▶ What to produce
The listing beneath should be written out in full, exactly as shown.

----- Raw data -----

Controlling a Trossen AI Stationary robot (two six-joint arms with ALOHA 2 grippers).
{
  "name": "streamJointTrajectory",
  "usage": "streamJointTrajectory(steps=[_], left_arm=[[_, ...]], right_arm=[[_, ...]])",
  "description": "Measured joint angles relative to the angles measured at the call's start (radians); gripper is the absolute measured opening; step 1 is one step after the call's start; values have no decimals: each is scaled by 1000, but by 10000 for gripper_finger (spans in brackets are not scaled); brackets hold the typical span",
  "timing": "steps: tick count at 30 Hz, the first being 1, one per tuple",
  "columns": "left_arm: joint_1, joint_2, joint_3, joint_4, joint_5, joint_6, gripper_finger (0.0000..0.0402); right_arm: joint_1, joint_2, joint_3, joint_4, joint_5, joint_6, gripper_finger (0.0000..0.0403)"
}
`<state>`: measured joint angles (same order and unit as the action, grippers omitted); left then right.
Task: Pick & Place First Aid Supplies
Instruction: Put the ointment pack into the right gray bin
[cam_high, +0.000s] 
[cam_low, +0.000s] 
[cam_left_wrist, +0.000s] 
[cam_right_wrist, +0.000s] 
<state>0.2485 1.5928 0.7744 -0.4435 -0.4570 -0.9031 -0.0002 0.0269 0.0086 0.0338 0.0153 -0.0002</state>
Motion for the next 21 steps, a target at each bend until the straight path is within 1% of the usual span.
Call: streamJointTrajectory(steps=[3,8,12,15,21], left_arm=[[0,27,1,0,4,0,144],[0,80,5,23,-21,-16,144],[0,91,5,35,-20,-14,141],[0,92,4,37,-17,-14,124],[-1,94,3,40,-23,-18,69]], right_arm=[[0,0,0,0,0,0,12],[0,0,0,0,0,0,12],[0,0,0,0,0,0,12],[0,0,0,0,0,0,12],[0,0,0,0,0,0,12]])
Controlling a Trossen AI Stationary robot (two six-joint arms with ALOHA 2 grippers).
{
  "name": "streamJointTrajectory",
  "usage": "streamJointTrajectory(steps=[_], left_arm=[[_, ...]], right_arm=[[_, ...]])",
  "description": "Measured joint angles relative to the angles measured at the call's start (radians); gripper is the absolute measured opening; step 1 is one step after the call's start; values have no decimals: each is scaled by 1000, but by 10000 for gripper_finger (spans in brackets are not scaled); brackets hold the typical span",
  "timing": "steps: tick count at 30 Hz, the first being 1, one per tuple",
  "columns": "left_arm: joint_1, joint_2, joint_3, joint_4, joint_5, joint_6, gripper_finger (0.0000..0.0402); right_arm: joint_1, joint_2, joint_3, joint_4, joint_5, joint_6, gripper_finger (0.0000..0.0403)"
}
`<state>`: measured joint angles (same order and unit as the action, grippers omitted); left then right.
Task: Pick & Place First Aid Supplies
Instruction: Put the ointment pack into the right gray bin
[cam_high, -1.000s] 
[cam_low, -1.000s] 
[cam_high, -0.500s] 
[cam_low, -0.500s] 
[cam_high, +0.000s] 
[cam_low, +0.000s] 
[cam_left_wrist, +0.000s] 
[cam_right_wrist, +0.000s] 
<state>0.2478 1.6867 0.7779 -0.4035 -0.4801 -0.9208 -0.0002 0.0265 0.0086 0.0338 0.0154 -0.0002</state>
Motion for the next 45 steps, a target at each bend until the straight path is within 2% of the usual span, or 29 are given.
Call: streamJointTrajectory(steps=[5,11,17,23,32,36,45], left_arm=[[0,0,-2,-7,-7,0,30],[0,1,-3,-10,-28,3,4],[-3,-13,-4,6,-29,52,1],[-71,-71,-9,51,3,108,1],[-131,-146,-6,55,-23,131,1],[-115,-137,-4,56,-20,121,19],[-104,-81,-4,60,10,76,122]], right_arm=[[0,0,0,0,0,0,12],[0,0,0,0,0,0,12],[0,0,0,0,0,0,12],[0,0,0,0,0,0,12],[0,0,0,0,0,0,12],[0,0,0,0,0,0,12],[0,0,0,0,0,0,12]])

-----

▶ Solution to the problem
Controlling a Trossen AI Stationary robot (two six-joint arms with ALOHA 2 grippers).
{
  "name": "streamJointTrajectory",
  "usage": "streamJointTrajectory(steps=[_], left_arm=[[_, ...]], right_arm=[[_, ...]])",
  "description": "Measured joint angles relative to the angles measured at the call's start (radians); gripper is the absolute measured opening; step 1 is one step after the call's start; values have no decimals: each is scaled by 1000, but by 10000 for gripper_finger (spans in brackets are not scaled); brackets hold the typical span",
  "timing": "steps: tick count at 30 Hz, the first being 1, one per tuple",
  "columns": "left_arm: joint_1, joint_2, joint_3, joint_4, joint_5, joint_6, gripper_finger (0.0000..0.0402); right_arm: joint_1, joint_2, joint_3, joint_4, joint_5, joint_6, gripper_finger (0.0000..0.0403)"
}
`<state>`: measured joint angles (same order and unit as the action, grippers omitted); left then right.
Task: Pick & Place First Aid Supplies
Instruction: Put the ointment pack into the right gray bin
[cam_high, +0.000s] 
[cam_low, +0.000s] 
[cam_left_wrist, +0.000s] 
[cam_right_wrist, +0.000s] 
<state>0.2485 1.5928 0.7744 -0.4435 -0.4570 -0.9031 -0.0002 0.0269 0.0086 0.0338 0.0153 -0.0002</state>
Motion for the next 21 steps, a target at each bend until the straight path is within 1% of the usual span.
Call: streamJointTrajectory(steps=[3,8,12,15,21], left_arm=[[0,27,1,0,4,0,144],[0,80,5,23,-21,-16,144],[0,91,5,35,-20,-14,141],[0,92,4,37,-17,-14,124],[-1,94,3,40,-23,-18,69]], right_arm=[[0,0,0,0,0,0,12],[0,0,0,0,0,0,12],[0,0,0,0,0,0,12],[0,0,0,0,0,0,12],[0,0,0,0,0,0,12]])
Controlling a Trossen AI Stationary robot (two six-joint arms with ALOHA 2 grippers).
{
  "name": "streamJointTrajectory",
  "usage": "streamJointTrajectory(steps=[_], left_arm=[[_, ...]], right_arm=[[_, ...]])",
  "description": "Measured joint angles relative to the angles measured at the call's start (radians); gripper is the absolute measured opening; step 1 is one step after the call's start; values have no decimals: each is scaled by 1000, but by 10000 for gripper_finger (spans in brackets are not scaled); brackets hold the typical span",
  "timing": "steps: tick count at 30 Hz, the first being 1, one per tuple",
  "columns": "left_arm: joint_1, joint_2, joint_3, joint_4, joint_5, joint_6, gripper_finger (0.0000..0.0402); right_arm: joint_1, joint_2, joint_3, joint_4, joint_5, joint_6, gripper_finger (0.0000..0.0403)"
}
`<state>`: measured joint angles (same order and unit as the action, grippers omitted); left then right.
Task: Pick & Place First Aid Supplies
Instruction: Put the ointment pack into the right gray bin
[cam_high, -1.000s] 
[cam_low, -1.000s] 
[cam_high, -0.500s] 
[cam_low, -0.500s] 
[cam_high, +0.000s] 
[cam_low, +0.000s] 
[cam_left_wrist, +0.000s] 
[cam_right_wrist, +0.000s] 
<state>0.2478 1.6867 0.7779 -0.4035 -0.4801 -0.9208 -0.0002 0.0265 0.0086 0.0338 0.0154 -0.0002</state>
Motion for the next 45 steps, a target at each bend until the straight path is within 2% of the usual span, or 29 are given.
Call: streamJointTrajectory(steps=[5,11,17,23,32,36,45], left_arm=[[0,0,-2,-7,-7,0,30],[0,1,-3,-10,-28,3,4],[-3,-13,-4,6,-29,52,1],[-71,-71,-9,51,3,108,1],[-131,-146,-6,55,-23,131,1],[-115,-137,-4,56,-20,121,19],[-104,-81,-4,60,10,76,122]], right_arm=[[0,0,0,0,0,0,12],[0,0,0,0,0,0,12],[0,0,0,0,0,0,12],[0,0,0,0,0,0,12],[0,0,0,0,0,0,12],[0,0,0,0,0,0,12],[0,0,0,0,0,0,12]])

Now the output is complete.